# Layout in Photoshop wie anfangen?



## pyr0t0n (29. Juli 2005)

Nabend Leute,

Also ich hab mal ne frage ich will nen Page Deisgn in PS kreieren aber weis net so recht wie cih was vernümpftiges auf die Beine stellen kann. Weis auch nicht so recht wie cih anfangen soll. 
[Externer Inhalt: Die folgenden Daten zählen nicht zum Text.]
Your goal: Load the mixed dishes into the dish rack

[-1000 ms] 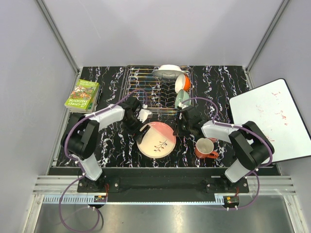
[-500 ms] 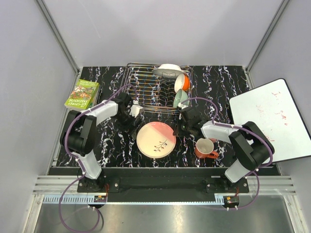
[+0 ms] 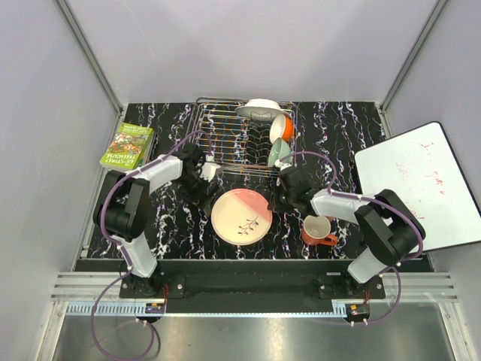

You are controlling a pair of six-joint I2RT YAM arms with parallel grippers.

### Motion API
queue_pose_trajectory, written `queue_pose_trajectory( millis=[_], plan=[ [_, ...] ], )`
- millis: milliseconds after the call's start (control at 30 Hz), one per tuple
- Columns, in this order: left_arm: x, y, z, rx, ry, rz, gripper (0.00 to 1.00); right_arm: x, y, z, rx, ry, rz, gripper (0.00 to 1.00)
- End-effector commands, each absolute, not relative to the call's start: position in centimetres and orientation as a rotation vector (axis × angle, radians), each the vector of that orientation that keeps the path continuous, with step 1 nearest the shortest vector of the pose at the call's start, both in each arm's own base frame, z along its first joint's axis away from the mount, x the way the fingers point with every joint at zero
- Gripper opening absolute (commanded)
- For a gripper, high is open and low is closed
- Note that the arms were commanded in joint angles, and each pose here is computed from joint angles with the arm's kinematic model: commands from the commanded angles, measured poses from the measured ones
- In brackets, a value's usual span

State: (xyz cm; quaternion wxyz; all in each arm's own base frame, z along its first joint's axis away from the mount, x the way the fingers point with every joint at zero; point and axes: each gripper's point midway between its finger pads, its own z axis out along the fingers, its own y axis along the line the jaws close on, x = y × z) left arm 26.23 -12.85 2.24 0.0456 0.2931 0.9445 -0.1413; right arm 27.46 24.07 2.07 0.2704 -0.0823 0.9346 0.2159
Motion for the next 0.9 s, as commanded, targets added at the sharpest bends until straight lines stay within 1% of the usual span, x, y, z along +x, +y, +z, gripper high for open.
queue_pose_trajectory(
  millis=[0, 333, 433, 533, 567, 633, 667, 700, 767, 800, 833, 867],
  plan=[
    [25.1, -11.9, -0.1, 0.877, 2.976, -0.424, 0.99, 26.4, 23.6, 1.2, -0.264, 2.535, 0.526, 0.08],
    [25.1, -11.7, -0.2, 0.817, 3.029, -0.398, 0.99, 26.5, 23.5, 1.1, -0.263, 2.527, 0.507, 0.09],
    [26.3, -11.6, 0.7, 0.802, 2.935, -0.366, 0.99, 26.4, 23.6, 1.2, -0.267, 2.522, 0.507, 0.09],
    [28.8, -12.1, 5.5, 0.762, 2.751, -0.364, 0.99, 26.3, 23.6, 1.4, -0.270, 2.517, 0.510, 0.09],
    [29.2, -12.2, 8.4, 0.749, 2.662, -0.358, 0.99, 26.4, 23.6, 1.5, -0.271, 2.513, 0.510, 0.09],
    [29.3, -12.8, 11.5, 0.733, 2.569, -0.391, 0.99, 26.2, 23.7, 1.4, -0.273, 2.514, 0.508, 0.09],
    [28.6, -12.5, 12.9, 0.688, 2.568, -0.404, 0.99, 26.3, 23.6, 1.4, -0.274, 2.512, 0.504, 0.09],
    [28.6, -12.7, 14.1, 0.586, 2.588, -0.440, 0.99, 26.2, 23.6, 1.4, -0.275, 2.512, 0.498, 0.09],
    [27.4, -12.4, 14.6, 0.513, 2.664, -0.560, 0.99, 26.4, 23.6, 1.5, -0.271, 2.504, 0.494, 0.09],
    [27.2, -13.4, 15.7, 0.478, 2.659, -0.701, 0.99, 26.4, 23.5, 1.5, -0.273, 2.505, 0.491, 0.09],
    [27.0, -13.5, 16.0, 0.448, 2.659, -0.784, 0.99, 26.4, 23.6, 1.6, -0.271, 2.499, 0.493, 0.09],
    [27.2, -12.6, 16.3, 0.368, 2.653, -0.865, 0.99, 26.4, 23.6, 1.7, -0.275, 2.498, 0.494, 0.09]
  ],
)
Hab mal folgendes versucht aber das sieht meiner meinung nach ziemlich beschi**en aus, aber überzeugt euch selbst. Hier der link:

http://www.test.extreme-hosting.de/extreme-hosting.jpg 

Könnt ruhig lachen, tue ich ja auch aber ich hoffe ihr könnt mir Hoffnungslosen fall dennoch helfen.

Mfg
Marcel


----------



## Duddle (30. Juli 2005)

Anfänglich steht immer der Auftrag bzw. die Motivation. Von diesem kannst du dann solche Überlegungen wie

Zielgruppe
Inhalte
Umfang des Ganzen
anstellen. Danach geht´s zur Ideenfindung, sprich Brainstorming bzw. irgendeine andere Kreatitivätstechnik. Die Scribbles setzt du dann um.
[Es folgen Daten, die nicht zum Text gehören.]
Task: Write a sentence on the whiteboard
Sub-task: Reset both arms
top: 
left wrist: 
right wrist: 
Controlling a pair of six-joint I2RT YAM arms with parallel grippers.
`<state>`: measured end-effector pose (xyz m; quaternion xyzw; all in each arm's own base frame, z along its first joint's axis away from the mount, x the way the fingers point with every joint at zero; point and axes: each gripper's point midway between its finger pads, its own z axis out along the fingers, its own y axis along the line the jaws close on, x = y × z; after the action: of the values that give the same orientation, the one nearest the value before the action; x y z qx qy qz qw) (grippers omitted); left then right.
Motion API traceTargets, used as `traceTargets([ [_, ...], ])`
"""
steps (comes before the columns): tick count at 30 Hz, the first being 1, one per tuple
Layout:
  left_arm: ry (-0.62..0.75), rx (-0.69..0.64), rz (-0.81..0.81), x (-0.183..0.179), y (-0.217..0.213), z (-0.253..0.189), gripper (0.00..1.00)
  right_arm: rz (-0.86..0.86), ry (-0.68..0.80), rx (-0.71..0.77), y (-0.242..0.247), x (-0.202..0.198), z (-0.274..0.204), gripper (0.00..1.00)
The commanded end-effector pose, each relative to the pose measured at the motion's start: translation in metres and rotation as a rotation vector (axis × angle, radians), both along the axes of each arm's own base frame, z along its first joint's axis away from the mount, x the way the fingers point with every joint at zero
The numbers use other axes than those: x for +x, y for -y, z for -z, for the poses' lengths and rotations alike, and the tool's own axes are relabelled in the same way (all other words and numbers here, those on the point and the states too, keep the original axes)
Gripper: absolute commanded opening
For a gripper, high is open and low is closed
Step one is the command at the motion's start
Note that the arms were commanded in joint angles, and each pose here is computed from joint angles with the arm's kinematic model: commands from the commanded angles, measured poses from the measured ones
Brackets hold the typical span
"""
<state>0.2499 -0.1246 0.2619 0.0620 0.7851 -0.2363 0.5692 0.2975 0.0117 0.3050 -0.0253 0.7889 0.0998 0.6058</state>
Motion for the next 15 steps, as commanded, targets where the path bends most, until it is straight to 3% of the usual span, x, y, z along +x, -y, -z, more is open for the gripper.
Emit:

Eigentlich benötigt jeder dieser Schritte einen eigenen Kurs, aber wer hat schon heutzutage so viel Zeit   
Deshalb empfehle ich das eBook „Grundlagen des Webdesign" von photozauber.de (Direktlink zu den Schulungen).

Ansonsten findest du hier in der Creative Lounge recht viele ähnliche Fragen, da einfach mal stöbern.


Duddle


----------



## pyr0t0n (30. Juli 2005)

Also ich hab mich über die nacht hinweg nochmal versucht dabei ist folgendes entstanden...

http://www.test.extreme-hosting.de/extreme-hosting.jpg


----------



## regurge (30. Juli 2005)

schon viel besser im Gegensatz zum alten Design, man könnte aus dem Nuclearbutton oben rechts noch mehr rausholen, ansonsten gut gelungen


----------



## pyr0t0n (30. Juli 2005)

hat auch lang genug gedauert... immer hin dann wieder gelöscht ^^ 
aber schonmal danke fürs lob.

Was schlägste denn vor mit dem Nuclearbutton?

EDIT:
Hab nochmal was geamcht:

http://www.test.extreme-hosting.de/2te.jpg


----------